:: Assignment ::
Repeat the data exactly, every last line of it.

:: Information provided ::
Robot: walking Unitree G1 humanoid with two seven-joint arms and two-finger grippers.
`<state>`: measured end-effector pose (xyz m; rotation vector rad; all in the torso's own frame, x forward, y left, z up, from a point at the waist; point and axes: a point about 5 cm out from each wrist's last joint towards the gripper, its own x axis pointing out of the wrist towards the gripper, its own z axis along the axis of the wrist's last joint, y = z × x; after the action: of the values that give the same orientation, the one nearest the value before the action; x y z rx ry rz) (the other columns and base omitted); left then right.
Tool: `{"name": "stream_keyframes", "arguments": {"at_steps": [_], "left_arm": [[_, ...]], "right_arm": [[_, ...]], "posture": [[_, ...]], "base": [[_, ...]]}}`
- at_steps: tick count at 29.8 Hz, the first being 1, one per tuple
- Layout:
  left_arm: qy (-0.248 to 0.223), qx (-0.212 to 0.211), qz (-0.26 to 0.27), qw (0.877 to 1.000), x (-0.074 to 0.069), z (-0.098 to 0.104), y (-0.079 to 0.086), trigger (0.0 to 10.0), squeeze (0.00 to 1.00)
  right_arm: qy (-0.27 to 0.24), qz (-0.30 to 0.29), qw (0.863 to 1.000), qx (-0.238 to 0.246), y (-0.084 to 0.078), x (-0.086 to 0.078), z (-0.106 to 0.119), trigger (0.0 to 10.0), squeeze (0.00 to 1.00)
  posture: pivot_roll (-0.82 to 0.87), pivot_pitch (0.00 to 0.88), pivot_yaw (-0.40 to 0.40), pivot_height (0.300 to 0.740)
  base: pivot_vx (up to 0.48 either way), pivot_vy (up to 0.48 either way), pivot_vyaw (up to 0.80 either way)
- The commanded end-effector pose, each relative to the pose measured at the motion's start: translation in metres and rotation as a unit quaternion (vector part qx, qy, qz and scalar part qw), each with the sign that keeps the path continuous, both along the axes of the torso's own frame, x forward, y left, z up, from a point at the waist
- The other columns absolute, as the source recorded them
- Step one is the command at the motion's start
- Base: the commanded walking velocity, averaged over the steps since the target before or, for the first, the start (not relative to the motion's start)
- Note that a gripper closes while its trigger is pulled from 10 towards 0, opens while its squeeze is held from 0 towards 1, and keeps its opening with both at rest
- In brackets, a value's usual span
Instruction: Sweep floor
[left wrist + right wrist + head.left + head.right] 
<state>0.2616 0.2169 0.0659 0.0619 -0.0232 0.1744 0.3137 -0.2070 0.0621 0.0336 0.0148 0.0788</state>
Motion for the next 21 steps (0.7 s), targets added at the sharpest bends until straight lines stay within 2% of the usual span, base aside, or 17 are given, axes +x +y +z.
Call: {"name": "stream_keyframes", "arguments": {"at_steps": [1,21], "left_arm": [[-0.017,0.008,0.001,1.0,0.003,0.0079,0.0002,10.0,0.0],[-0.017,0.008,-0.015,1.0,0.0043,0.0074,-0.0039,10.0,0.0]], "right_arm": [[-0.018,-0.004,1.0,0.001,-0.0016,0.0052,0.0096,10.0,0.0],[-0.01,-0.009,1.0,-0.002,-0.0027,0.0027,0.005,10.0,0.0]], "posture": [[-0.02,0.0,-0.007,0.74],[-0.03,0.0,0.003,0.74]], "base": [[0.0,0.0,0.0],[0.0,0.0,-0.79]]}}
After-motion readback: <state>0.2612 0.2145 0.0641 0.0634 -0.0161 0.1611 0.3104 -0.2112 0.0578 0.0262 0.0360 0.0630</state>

:: Exercise result ::
Robot: walking Unitree G1 humanoid with two seven-joint arms and two-finger grippers.
`<state>`: measured end-effector pose (xyz m; rotation vector rad; all in the torso's own frame, x forward, y left, z up, from a point at the waist; point and axes: a point about 5 cm out from each wrist's last joint towards the gripper, its own x axis pointing out of the wrist towards the gripper, its own z axis along the axis of the wrist's last joint, y = z × x; after the action: of the values that give the same orientation, the one nearest the value before the action; x y z rx ry rz) (the other columns and base omitted); left then right.
Tool: `{"name": "stream_keyframes", "arguments": {"at_steps": [_], "left_arm": [[_, ...]], "right_arm": [[_, ...]], "posture": [[_, ...]], "base": [[_, ...]]}}`
- at_steps: tick count at 29.8 Hz, the first being 1, one per tuple
- Layout:
  left_arm: qy (-0.248 to 0.223), qx (-0.212 to 0.211), qz (-0.26 to 0.27), qw (0.877 to 1.000), x (-0.074 to 0.069), z (-0.098 to 0.104), y (-0.079 to 0.086), trigger (0.0 to 10.0), squeeze (0.00 to 1.00)
  right_arm: qy (-0.27 to 0.24), qz (-0.30 to 0.29), qw (0.863 to 1.000), qx (-0.238 to 0.246), y (-0.084 to 0.078), x (-0.086 to 0.078), z (-0.106 to 0.119), trigger (0.0 to 10.0), squeeze (0.00 to 1.00)
  posture: pivot_roll (-0.82 to 0.87), pivot_pitch (0.00 to 0.88), pivot_yaw (-0.40 to 0.40), pivot_height (0.300 to 0.740)
  base: pivot_vx (up to 0.48 either way), pivot_vy (up to 0.48 either way), pivot_vyaw (up to 0.80 either way)
- The commanded end-effector pose, each relative to the pose measured at the motion's start: translation in metres and rotation as a unit quaternion (vector part qx, qy, qz and scalar part qw), each with the sign that keeps the path continuous, both along the axes of the torso's own frame, x forward, y left, z up, from a point at the waist
- The other columns absolute, as the source recorded them
- Step one is the command at the motion's start
- Base: the commanded walking velocity, averaged over the steps since the target before or, for the first, the start (not relative to the motion's start)
- Note that a gripper closes while its trigger is pulled from 10 towards 0, opens while its squeeze is held from 0 towards 1, and keeps its opening with both at rest
- In brackets, a value's usual span
Instruction: Sweep floor
[left wrist + right wrist + head.left + head.right] 
<state>0.2616 0.2169 0.0659 0.0619 -0.0232 0.1744 0.3137 -0.2070 0.0621 0.0336 0.0148 0.0788</state>
Motion for the next 21 steps (0.7 s), targets added at the sharpest bends until straight lines stay within 2% of the usual span, base aside, or 17 are given, axes +x +y +z.
Call: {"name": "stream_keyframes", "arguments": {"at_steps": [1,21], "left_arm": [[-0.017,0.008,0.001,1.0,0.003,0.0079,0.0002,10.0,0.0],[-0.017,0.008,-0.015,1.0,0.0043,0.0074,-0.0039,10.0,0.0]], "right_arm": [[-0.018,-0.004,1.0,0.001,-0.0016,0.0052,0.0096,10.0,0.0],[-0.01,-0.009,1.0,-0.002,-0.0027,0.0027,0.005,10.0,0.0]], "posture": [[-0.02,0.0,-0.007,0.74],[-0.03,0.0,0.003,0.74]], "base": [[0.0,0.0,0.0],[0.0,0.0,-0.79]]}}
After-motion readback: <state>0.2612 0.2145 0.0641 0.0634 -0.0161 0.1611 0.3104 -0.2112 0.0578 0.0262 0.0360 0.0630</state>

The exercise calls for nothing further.